Já está anoitecendo e ainda permaneço na cadeira de
balanço, fora de casa. Meus vários gatos estão nas minhas pernas. Alguns
passam se esfregando, outros se esfregam e se deitam, alguns miam e alguns se
lambem.
– O que foi, meu amor? – pergunto
ao gato que mia. – Mamãe te ama, meu lindinho. – faço carinho na sua cabeça.
Na medida em que o chá esfria, o
dia escurece e a brisa esfria. Continuo bebericando da xícara com os meus dedos
trêmulos abraçados na asa, quase derrubando tudo no chão. Ainda está quente e
tenho medo de queimar a boca. Faço esforço para não derrubar nada nos meus anjinhos,
e não me balanço na cadeira para não machucá-los.

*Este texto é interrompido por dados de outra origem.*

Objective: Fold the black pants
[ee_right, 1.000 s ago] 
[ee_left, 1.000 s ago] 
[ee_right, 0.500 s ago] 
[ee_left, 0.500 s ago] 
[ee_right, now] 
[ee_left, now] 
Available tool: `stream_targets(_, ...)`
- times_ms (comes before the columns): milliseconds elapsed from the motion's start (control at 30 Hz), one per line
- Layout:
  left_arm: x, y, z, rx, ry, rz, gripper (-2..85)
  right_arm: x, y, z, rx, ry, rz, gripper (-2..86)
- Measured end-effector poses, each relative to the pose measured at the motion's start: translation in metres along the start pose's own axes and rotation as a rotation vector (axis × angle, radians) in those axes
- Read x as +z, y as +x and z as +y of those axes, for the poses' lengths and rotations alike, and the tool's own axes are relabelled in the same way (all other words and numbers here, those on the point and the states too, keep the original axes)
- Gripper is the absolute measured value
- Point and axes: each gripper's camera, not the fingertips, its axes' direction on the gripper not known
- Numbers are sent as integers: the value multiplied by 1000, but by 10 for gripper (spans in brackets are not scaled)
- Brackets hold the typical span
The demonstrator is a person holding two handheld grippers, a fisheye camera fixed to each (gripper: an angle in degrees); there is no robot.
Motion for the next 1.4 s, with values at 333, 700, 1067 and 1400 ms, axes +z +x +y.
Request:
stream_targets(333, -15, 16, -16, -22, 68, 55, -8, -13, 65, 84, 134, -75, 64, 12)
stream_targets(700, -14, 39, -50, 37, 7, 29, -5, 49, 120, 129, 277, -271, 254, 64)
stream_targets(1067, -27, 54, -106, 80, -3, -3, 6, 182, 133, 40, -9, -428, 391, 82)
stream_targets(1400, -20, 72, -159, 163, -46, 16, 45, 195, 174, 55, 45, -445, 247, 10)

Eu deveria ter olhado mais ao
meu redor, ao invés de concentrar minha atenção para dentro de mim. Eu deveria
ter pensado mais no significado das ações alheias, ao invés de procurar significado
para as minhas.
Um menino muito carinhoso e de
um coração enorme vivia conversando comigo, seguindo os meus passos. A atenção
dele era especial, era ímpar. Eu deveria ter aprendido com ele, eu poderia ter
aprendido muitas coisas com esse rapaz. Eu não sabia o que eu queria,
realmente, pois eu estava ocupada demais pensando em mim. Mas, esse garoto via
além do visível e percebia que, no fundo, eu queria mais era ficar ao seu lado
para sempre.
Um gato sobe no meu colo. Ergo a
xícara para ele não se queimar. Acaricio o seu corpo deitado e macio. Beberico
com muita vagareza o chá. O gato esquenta, aos poucos, o meu colo. Espero que
ele me ame.
Eu deveria ter aproveitado o
presente, ao invés de temer o futuro.
Os dias foram passando, e com a
convivência o menino se aproximou de mim. Não lentamente, nem rapidamente, ele
se aproximava com a sua intensidade característica. Nós nos divertíamos muito,
ríamos como loucos. Ninguém mais compreendia a nossa loucura. Todos viam que
nós nos dávamos muito bem.
Resolvi dar uma chance a nós
dois. Eu me sentia muito bem com ele, eu podia fazer qualquer coisa que eu
sabia que ele iria me perdoar e continuar me amando. Aquele seu sorriso radiante dava brilho à vida. Porém, o seu amor era tão grande
que acabou me sufocando. Eu me afastei dele aos poucos, e ele insistia em me
seguir. Eu sempre amei a liberdade e essa pressão estava deteriorando a nossa
relação. Eu tinha muito medo no buraco em que podíamos acabar. Ele estava cego,
ele não percebia que estava me fazendo mal assim. Eu comecei a questionar os meus sentimentos. E então eu corri.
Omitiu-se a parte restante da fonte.